Data block —
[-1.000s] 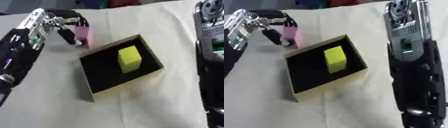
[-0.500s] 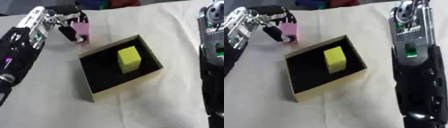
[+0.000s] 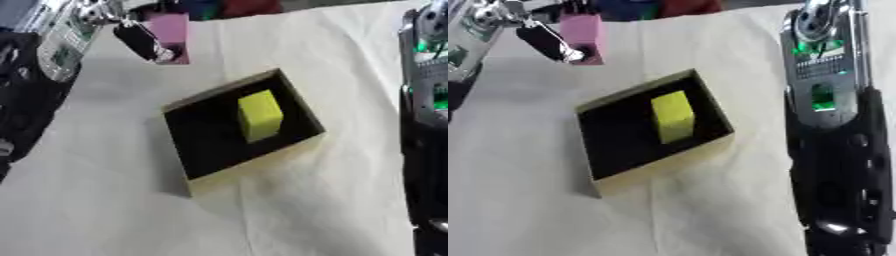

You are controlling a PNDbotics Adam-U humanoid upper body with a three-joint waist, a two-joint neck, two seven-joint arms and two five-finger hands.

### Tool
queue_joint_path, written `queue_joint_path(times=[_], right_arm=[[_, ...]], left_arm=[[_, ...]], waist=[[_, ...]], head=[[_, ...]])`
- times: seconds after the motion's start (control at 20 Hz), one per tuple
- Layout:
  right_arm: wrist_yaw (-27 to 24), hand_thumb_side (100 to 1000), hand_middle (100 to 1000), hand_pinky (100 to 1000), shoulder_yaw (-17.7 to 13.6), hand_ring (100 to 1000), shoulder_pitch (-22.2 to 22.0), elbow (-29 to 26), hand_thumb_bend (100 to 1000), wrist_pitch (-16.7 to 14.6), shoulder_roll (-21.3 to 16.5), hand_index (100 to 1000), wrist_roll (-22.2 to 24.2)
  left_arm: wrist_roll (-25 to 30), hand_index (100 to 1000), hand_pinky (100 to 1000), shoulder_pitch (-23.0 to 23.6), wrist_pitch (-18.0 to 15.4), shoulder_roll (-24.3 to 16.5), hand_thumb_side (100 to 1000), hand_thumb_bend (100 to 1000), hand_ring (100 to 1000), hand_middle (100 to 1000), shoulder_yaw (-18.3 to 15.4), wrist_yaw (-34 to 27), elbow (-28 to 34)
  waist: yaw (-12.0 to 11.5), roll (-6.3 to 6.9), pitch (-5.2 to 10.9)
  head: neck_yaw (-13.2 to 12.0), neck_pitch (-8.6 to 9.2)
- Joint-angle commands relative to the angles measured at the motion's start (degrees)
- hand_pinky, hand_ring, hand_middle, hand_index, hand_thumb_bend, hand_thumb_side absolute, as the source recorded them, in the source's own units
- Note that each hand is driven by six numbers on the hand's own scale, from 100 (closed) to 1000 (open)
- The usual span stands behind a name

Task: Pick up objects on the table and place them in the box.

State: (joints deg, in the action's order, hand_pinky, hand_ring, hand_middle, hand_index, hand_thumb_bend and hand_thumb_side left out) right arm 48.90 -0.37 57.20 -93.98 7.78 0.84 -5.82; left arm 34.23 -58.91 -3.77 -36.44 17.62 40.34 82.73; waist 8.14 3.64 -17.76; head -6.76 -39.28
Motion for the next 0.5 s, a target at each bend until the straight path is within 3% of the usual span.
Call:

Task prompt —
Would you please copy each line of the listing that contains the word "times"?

Written solution —
queue_joint_path, written `queue_joint_path(times=[_], right_arm=[[_, ...]], left_arm=[[_, ...]], waist=[[_, ...]], head=[[_, ...]])`
- times: seconds after the motion's start (control at 20 Hz), one per tuple

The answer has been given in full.